The line often used when congratulating many a new landowner is; ‘it’s expensive the first day you buy it but they’re not making any more of it’. Our Land Report this week shows the 2023 prices, and Paul Mooney details that land price continues to go up where competition is hot. On average, price is holding despite farm margins in 2023 being extremely tight right across the sector.

Are they making any more land? No, the reality of the situation with where EU and Irish policy decisions are going is that actually there is less and less productive land around that is available for food and farming producers.

Urbanisation, rewetting, designations, special areas of conservation, solar farms, low input pastures tied up in five year schemes etc – the list of schemes and initiatives taking land away from productive family farms is endless.

The other fact of the matter is farmers and food producers are allowed use less and less nutrients to drive growth or yield on the land they already have. On top of this, you have large scale landowners and commercial business operations buying up large swathes of land, and family farms just can’t compete on purchase price. Some of this is because it is a life-long dream, some a business investment and some, a tax efficient plan for land transfer.

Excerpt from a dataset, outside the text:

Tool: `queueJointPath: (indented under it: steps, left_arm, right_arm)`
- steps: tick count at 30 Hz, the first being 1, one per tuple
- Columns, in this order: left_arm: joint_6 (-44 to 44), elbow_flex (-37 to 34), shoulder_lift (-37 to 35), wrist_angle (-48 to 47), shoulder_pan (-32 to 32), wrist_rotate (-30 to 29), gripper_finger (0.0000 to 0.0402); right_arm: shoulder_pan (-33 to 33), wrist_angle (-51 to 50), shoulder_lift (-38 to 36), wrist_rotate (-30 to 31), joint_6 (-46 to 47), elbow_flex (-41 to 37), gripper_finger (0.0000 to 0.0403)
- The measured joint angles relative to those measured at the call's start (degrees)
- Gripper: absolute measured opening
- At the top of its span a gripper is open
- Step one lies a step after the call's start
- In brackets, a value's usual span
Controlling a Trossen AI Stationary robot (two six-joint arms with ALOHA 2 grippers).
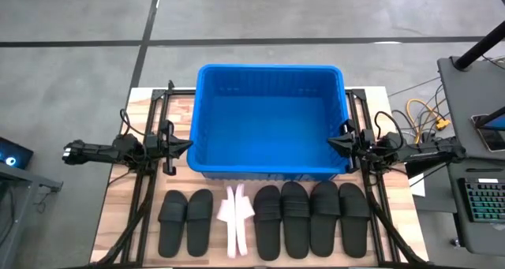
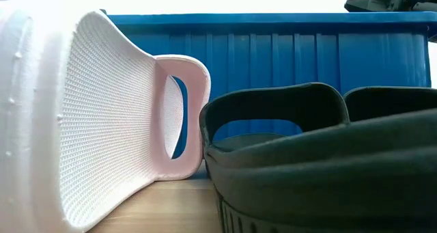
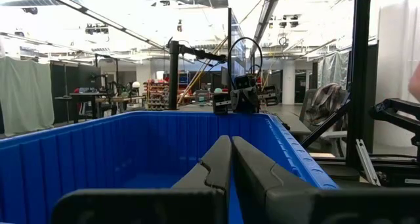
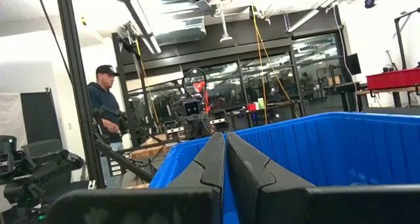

So, given it’s a dwindling, finite resource, and given the raft of new policy decisions, it is easy to see why land price continues to climb. Higher interest rates and poor profit margins in 2023 have failed to dampen farmer enthusiasm in the east. It shows the resilience of the farming sector.

Investing in nature

Let’s be crystal clear – I and most farmers are positive towards investing in nature and providing rich habitat, but there needs to be more balance. We need a better mix of positive environmental and productive farming policy. We need to be real – if farmers are paying €12,000 an acre for land, they need to get a return on that investment.

They need to be able to sell produce, or else get rewarded for the nature they are investing in for a public good. They also need to be able to do this with some certainty for the future – the Nature Restoration Law and Nitrates rules are anything but clear.

As IFA president Francie Gorman alludes to on page 12, we know State land can perhaps take up our rewetting obligations to 2030, but after that we don’t know. The same with the Nitrates Directive – we know farmers can stock land to 220kgN/ha up to the end of 2025.

After that, however, farmers are in the dark on what will happen. Will it fall to 200kgN/ha or 170kgN/ha? Already the move from 250kgN/ha to 220kgN/ha has effectively imposed a 12% reduction in the allowed stocking rate. Put on top of this a raft of 38 new Nitrates rules, including higher nutrients produced per cow, and very soon the number of stock you can have on-farm reduces significantly.

If you were to go to any rural petrol station, grocery shop, or garden centre and tell them to cut sales by 12% while costs of production are rising by 30%, on top of additional regulation, you wouldn’t be long about putting them out of business.

So what can farmers considering buying land do? Be very clear on the business case. Be very conservative on stock numbers given the uncertainty. Be very clear that senseless investment could put you out of business.

Be very clear that leased land is just that – and not permanently owned. Be very clear that paying over €20,000 per acre for land that is going to be limited in what you can produce from it needs careful planning.

What can Government and policymakers do? Farmers badly need some certainty in terms of policy and allowed stocking rates. How can they expect any reasonable family farm business to invest in land and on-farm unless they bring some clarity and future vision to the table.

We already have the nonsensical situation of many family farms putting themselves under significant financial pressure leasing unwanted land to try and stay ahead of policy and futureproof their business. We don’t need farmers with expensive land that they can’t pay for.